--- Information shown ---

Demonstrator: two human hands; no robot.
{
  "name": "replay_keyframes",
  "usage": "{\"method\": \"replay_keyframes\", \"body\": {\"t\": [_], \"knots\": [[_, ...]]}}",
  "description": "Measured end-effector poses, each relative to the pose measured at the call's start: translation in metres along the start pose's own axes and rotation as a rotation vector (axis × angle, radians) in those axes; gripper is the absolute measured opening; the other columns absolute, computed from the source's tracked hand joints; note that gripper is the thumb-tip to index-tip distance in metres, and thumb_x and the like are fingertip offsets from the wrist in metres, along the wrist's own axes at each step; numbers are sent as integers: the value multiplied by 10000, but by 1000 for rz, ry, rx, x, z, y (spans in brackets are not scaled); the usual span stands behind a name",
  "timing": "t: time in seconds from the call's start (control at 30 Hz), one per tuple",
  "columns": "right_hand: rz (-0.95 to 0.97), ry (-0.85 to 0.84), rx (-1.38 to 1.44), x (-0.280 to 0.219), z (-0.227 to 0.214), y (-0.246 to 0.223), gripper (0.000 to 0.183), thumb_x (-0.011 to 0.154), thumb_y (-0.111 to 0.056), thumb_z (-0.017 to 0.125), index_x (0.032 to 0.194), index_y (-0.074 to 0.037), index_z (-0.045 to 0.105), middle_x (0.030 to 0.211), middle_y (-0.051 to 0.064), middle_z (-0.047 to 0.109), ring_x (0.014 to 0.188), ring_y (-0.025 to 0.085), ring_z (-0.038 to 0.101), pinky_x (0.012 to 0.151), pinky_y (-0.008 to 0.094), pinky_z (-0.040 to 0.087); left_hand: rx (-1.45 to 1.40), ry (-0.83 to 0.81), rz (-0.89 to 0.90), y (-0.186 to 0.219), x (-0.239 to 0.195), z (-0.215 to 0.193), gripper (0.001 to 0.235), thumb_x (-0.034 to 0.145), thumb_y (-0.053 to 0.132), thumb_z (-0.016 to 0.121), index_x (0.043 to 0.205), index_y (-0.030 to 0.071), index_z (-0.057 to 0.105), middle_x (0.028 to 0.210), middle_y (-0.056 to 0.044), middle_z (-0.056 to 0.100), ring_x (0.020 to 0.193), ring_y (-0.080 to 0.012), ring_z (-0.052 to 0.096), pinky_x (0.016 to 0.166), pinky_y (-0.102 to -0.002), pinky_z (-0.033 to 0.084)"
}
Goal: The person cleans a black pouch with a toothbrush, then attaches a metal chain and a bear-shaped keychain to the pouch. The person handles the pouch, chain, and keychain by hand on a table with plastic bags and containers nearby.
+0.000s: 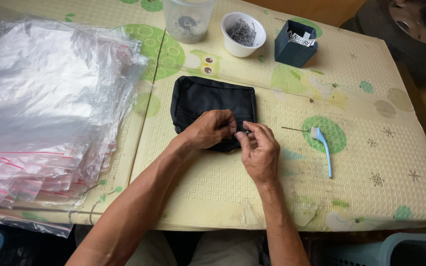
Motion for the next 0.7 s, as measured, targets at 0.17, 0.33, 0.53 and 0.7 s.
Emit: {"method": "replay_keyframes", "body": {"t": [0.17, 0.33, 0.53, 0.7], "knots": [[-12, -90, -68, -6, 14, 4, 370, 802, -101, 857, 1147, -49, 735, 921, 122, 711, 804, 282, 674, 605, 329, 596, 16, -14, -25, -3, -2, -2, 84, 902, 175, 691, 956, 112, 709, 813, -93, 754, 894, -288, 742, 826, -406, 536], [14, -59, -141, -5, 17, 12, 291, 772, -78, 870, 1046, -77, 772, 839, 78, 708, 734, 231, 683, 540, 301, 599, 14, -5, -24, 0, -2, -3, 88, 897, 172, 692, 954, 109, 714, 819, -95, 751, 892, -292, 734, 834, -406, 533], [64, -152, -127, -6, 17, 10, 424, 728, 0, 871, 1129, -32, 736, 905, 133, 722, 806, 296, 692, 641, 334, 618, -13, -12, -22, -1, -3, -2, 52, 903, 140, 686, 934, 109, 714, 814, -76, 752, 889, -259, 742, 837, -390, 543], [0, -299, -395, 4, 23, 2, 404, 763, 8, 829, 1141, -68, 708, 859, 67, 697, 822, 252, 686, 715, 366, 600, 21, -14, -2, 0, -3, -3, 35, 897, 131, 688, 922, 124, 712, 825, -69, 758, 895, -279, 734, 830, -399, 544]]}}
Point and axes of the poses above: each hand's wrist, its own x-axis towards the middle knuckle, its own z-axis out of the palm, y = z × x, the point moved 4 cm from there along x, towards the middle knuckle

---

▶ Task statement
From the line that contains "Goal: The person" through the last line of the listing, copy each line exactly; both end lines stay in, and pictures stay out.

▶ Exercise solution
Goal: The person cleans a black pouch with a toothbrush, then attaches a metal chain and a bear-shaped keychain to the pouch. The person handles the pouch, chain, and keychain by hand on a table with plastic bags and containers nearby.
+0.000s: 
Motion for the next 0.7 s, as measured, targets at 0.17, 0.33, 0.53 and 0.7 s.
Emit: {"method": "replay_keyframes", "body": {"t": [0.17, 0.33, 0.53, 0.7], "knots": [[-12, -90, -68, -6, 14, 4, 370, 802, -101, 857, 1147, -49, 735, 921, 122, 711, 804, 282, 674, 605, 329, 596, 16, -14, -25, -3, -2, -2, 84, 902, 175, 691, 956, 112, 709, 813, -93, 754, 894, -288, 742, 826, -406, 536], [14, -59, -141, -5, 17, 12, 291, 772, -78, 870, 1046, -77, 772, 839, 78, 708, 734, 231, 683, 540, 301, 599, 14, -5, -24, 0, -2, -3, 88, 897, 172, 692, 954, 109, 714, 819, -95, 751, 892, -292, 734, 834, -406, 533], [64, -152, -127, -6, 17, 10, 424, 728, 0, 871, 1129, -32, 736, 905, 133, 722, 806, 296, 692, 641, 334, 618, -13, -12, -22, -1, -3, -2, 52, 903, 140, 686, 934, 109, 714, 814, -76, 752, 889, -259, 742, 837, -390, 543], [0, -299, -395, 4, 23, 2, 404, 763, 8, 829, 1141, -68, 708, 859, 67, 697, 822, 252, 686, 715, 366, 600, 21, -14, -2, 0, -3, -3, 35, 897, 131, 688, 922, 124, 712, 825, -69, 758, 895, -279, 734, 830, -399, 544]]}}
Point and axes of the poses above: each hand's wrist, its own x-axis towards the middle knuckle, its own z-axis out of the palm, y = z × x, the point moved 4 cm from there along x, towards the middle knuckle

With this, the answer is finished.